De Wet regie is de belangrijkste volkshuisvestingswet die nog in behandeling was en waarvan de voorbereiding al jaren loopt. De wet vormt de juridische basis onder het volkshuisvestingsbeleid van de komende tijd.

Het Rijk krijgt door de wet een grotere rol in het uitvoeren van Nederlandse woningbouwplannen. De minister van Volkshuisvesting gaat in grote mate bepalen waar er wordt gebouwd, hoeveel er wordt gebouwd en wie met voorrang in aanmerking moet komen voor een woning. Ook kan de minister als conflictbemiddelaar optreden als nieuwbouw stil dreigt te vallen door onenigheid tussen gemeenten en provincies.

Daarbij zorgt de Regiewet ervoor dat bezwaartrajecten bij woningbouwprojecten fors worden ingekort: bezwaarmakers kunnen voortaan nog maar één keer in beroep, en dan wel meteen bij de Raad van State.

Afschuifgedrag

Waar Hugo de Jonges Wet betaalbare huur politiek het meest gevoelig lag, wordt zijn Wet regie gezien als het magnum opus van de oud-minister (Volkshuisvesting, CDA).

De huidige woonminister Mona Keijzer (BBB), inmiddels demissionair, zwakte de grotere invloed van het Rijk op een aantal punten weer iets af. Zo worden gemeenten niet verplicht om twee derde betaalbaar en een derde sociaal te bouwen, maar mogen ze dat op regioniveau afstemmen.

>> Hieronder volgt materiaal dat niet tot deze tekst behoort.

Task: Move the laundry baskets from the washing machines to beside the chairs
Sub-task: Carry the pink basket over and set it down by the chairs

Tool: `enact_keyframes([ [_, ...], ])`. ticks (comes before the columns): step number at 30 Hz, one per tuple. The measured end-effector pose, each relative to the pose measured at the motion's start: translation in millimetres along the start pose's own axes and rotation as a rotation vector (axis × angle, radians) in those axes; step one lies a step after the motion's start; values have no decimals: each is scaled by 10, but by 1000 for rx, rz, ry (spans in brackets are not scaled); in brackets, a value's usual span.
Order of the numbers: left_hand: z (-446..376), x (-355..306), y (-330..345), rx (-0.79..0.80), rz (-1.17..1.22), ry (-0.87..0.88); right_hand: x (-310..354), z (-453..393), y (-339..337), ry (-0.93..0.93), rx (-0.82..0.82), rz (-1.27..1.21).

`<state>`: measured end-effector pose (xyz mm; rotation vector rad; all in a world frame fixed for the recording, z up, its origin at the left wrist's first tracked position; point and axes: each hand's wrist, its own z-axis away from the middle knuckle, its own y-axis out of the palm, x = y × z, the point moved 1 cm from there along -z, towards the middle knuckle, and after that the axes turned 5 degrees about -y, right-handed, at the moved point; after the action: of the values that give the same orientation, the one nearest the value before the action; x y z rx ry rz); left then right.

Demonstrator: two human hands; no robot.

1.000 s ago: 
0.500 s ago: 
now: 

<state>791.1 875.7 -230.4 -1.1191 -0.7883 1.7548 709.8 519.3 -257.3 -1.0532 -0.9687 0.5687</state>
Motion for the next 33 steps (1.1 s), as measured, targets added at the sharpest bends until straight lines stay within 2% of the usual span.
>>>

Dit was een van de grotere twistpunten tijdens het Tweede Kamerdebat vorige week. Critici vrezen dat kleinere gemeenten in de nabijheid van steden hierdoor minder sociaal bouwen en dat overlaten aan de grotere steden. Een amendement om de 30 procent sociale bouw op gemeenteniveau af te dwingen, kreeg geen meerderheid – een motie van die strekking wel.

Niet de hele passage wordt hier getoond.